• Try it:
In the listing below, pick out lines with "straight".

• Records provided:
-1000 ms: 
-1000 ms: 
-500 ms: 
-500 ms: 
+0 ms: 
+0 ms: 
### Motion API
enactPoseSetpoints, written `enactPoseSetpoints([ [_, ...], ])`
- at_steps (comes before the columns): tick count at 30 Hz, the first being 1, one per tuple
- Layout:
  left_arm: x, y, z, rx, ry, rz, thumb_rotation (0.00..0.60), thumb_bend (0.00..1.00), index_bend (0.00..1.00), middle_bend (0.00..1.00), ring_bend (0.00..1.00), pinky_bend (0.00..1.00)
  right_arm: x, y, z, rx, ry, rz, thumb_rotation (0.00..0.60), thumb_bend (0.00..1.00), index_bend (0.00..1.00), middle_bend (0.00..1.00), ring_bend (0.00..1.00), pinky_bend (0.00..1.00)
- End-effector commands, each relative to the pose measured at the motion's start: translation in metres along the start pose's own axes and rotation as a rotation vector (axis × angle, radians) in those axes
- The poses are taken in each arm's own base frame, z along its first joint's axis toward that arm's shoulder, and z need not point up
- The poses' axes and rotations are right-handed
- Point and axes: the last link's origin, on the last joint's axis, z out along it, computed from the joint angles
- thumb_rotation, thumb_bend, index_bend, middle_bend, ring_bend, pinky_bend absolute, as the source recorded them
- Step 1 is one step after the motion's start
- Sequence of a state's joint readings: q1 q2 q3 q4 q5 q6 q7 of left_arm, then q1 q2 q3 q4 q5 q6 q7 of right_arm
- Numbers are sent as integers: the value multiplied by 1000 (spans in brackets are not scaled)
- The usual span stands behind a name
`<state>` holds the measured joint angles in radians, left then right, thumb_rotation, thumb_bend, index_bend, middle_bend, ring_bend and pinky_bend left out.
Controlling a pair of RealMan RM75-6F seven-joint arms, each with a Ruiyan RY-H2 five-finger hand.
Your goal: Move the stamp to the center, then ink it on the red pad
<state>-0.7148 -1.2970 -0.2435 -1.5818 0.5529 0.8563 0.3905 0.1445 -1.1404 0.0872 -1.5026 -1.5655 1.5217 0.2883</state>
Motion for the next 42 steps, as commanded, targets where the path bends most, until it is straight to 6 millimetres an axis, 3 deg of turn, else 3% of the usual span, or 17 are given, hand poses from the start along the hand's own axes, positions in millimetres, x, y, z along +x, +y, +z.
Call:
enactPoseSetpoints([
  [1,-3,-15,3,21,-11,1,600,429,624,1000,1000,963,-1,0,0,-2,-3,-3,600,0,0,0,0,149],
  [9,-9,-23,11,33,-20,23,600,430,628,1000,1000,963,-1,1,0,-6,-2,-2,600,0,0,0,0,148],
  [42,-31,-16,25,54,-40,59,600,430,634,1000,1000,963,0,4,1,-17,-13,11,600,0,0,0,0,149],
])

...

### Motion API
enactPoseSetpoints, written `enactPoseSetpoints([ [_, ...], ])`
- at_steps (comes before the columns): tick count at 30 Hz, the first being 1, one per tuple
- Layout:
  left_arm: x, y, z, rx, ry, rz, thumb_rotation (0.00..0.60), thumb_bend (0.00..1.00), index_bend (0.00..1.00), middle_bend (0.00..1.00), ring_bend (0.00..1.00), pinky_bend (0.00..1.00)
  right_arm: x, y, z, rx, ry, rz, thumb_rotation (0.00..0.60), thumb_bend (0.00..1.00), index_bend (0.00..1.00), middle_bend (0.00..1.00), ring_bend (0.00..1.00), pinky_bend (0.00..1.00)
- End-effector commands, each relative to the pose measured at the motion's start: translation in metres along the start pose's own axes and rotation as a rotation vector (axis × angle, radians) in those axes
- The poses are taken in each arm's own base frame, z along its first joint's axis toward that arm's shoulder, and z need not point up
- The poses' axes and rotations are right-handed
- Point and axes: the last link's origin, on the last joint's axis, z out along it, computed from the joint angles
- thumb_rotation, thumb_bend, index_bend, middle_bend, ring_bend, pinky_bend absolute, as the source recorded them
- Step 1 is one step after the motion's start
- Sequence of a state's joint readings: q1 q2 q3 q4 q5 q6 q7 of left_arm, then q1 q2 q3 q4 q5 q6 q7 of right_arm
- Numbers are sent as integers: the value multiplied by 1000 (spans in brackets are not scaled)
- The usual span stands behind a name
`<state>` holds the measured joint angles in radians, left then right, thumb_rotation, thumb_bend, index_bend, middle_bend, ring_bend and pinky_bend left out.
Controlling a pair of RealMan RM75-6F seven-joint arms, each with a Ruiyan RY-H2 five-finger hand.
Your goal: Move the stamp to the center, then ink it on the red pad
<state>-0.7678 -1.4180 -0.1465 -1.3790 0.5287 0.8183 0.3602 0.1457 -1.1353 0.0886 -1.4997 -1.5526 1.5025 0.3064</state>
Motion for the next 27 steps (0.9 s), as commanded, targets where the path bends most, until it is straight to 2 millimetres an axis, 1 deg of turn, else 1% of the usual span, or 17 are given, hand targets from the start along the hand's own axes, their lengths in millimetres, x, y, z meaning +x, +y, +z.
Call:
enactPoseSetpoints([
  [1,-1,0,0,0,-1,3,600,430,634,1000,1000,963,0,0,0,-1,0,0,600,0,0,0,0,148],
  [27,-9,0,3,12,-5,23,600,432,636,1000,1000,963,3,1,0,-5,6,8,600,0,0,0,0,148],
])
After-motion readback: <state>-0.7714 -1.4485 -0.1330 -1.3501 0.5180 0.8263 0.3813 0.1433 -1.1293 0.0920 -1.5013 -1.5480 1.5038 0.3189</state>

• Task response:
Motion for the next 42 steps, as commanded, targets where the path bends most, until it is straight to 6 millimetres an axis, 3 deg of turn, else 3% of the usual span, or 17 are given, hand poses from the start along the hand's own axes, positions in millimetres, x, y, z along +x, +y, +z.
Motion for the next 27 steps (0.9 s), as commanded, targets where the path bends most, until it is straight to 2 millimetres an axis, 1 deg of turn, else 1% of the usual span, or 17 are given, hand targets from the start along the hand's own axes, their lengths in millimetres, x, y, z meaning +x, +y, +z.

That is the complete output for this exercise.